_Problem_: Exact repetition, pictures omitted: give every record below again.

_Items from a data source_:

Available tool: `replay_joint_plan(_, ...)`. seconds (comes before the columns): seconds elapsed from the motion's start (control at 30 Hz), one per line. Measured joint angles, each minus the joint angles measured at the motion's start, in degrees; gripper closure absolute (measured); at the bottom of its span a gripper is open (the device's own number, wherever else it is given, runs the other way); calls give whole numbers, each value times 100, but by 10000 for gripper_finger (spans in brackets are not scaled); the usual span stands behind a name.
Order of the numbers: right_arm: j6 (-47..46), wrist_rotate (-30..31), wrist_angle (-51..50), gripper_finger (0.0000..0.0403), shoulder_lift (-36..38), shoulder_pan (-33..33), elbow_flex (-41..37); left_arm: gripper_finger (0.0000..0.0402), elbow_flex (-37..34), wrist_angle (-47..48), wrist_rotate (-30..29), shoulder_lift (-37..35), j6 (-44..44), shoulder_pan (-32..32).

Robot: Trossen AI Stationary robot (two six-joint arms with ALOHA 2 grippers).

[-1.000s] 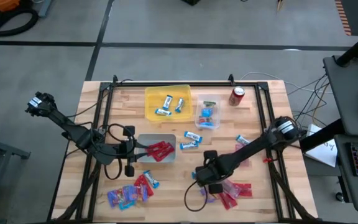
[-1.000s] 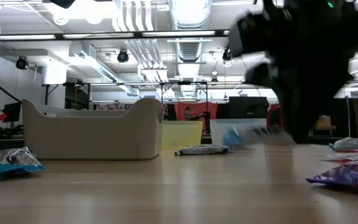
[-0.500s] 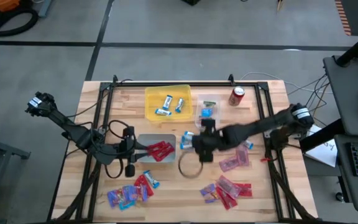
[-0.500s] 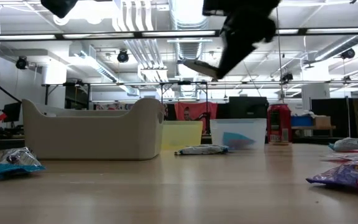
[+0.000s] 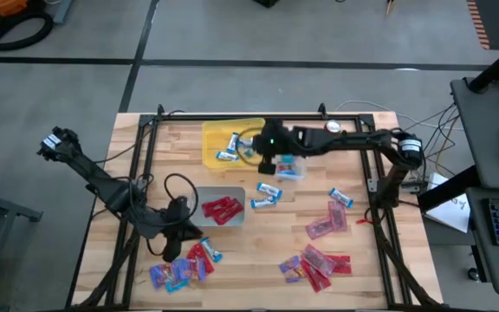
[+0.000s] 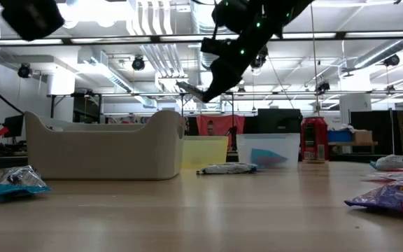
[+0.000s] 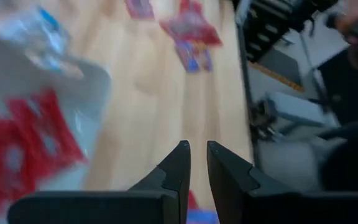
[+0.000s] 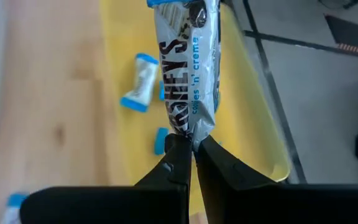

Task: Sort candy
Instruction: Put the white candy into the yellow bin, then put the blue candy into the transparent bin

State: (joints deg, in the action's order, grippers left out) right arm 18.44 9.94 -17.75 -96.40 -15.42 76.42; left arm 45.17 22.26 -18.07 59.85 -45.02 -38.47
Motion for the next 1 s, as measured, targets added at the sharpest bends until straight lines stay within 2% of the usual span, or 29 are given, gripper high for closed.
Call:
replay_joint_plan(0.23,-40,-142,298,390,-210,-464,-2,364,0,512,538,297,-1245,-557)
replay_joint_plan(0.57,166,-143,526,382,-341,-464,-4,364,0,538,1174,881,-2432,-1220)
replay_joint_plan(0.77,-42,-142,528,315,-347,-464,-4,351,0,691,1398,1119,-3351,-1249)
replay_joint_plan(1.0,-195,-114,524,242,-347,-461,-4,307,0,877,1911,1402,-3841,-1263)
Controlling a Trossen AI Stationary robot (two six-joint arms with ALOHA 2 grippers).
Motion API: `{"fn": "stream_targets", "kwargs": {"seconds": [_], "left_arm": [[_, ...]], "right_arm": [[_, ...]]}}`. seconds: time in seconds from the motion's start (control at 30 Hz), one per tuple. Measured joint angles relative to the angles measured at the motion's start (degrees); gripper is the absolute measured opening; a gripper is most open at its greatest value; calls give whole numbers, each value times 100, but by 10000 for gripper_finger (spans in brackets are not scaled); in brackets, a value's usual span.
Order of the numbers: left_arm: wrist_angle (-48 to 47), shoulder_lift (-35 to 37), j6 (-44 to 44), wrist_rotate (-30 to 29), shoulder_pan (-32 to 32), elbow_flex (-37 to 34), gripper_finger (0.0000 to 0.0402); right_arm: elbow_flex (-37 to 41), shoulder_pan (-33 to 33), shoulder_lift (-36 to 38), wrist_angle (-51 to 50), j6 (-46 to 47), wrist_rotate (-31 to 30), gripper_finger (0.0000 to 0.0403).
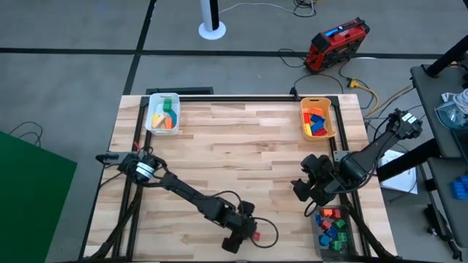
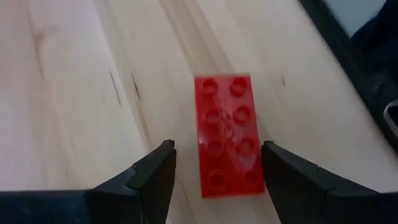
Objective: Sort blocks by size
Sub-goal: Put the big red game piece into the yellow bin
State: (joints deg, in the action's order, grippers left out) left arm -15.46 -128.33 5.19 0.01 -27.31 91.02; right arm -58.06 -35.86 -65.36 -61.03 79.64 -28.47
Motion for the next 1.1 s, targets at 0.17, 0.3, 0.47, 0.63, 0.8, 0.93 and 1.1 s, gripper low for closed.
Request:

_Solution to this task_:
Available tool: `replay_joint_plan(_, ...)`. seconds (comes before the columns): seconds elapsed from the motion's start (control at 30 Hz), one per line. Measured joint angles, each minus the joint angles measured at the motion's start, in degrees; gripper closure absolute (measured); at the bottom of its span a gripper is open (the device's own number, wherever else it is given, runs the other way); calls give whole numbers, each value times 100, but by 10000 for gripper_finger (spans in brackets are not scaled); the usual span stands behind a name.
Order of the numbers: right_arm: j6 (-47..46), wrist_rotate (-30..31), wrist_angle (-51..50), gripper_finger (0.0000..0.0403), shoulder_lift (-36..38), shoulder_pan (-33..33), elbow_flex (-41..37); left_arm: gripper_finger (0.0000..0.0402), elbow_flex (-37..34), wrist_angle (-47..48), wrist_rotate (-30..29), shoulder_lift (-37..35), j6 (-44..44), shoulder_pan (-32..32).

Robot: Trossen AI Stationary robot (two six-joint arms with ALOHA 2 grippers).

[-1.000s] 
[-1.000s] 
[-0.500s] 
[-0.500s] 
[+0.000s] 
[+0.000s] 
[+0.000s] 
[+0.000s] 

Task: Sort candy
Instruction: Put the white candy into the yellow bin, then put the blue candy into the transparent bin

State: (joints deg, in the action's order, grippers left out) right arm 18.44 9.94 -17.75 -96.40 -15.42 76.42; left arm 45.17 22.26 -18.07 59.85 -45.02 -38.47
Motion for the next 1 s, as measured, targets added at the sharpest bends until straight lines stay within 2% of the usual span, or 29 are given, gripper high for closed.
Call:
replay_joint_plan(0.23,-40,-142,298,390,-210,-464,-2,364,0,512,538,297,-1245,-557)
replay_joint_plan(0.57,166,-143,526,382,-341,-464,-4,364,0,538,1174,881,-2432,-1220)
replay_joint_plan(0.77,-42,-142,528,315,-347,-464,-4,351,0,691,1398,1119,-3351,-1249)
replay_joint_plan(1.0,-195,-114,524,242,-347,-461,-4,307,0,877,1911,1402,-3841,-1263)
Controlling a Trossen AI Stationary robot (two six-joint arms with ALOHA 2 grippers).
Motion API: `{"fn": "stream_targets", "kwargs": {"seconds": [_], "left_arm": [[_, ...]], "right_arm": [[_, ...]]}}`. seconds: time in seconds from the motion's start (control at 30 Hz), one per tuple. Measured joint angles relative to the angles measured at the motion's start (degrees); gripper is the absolute measured opening; a gripper is most open at its greatest value; calls give whole numbers, each value times 100, but by 10000 for gripper_finger (spans in brackets are not scaled); in brackets, a value's usual span.
Order of the numbers: left_arm: wrist_angle (-48 to 47), shoulder_lift (-35 to 37), j6 (-44 to 44), wrist_rotate (-30 to 29), shoulder_pan (-32 to 32), elbow_flex (-37 to 34), gripper_finger (0.0000 to 0.0402); right_arm: elbow_flex (-37 to 41), shoulder_pan (-33 to 33), shoulder_lift (-36 to 38), wrist_angle (-51 to 50), j6 (-46 to 47), wrist_rotate (-31 to 30), gripper_finger (0.0000 to 0.0403).
Objective: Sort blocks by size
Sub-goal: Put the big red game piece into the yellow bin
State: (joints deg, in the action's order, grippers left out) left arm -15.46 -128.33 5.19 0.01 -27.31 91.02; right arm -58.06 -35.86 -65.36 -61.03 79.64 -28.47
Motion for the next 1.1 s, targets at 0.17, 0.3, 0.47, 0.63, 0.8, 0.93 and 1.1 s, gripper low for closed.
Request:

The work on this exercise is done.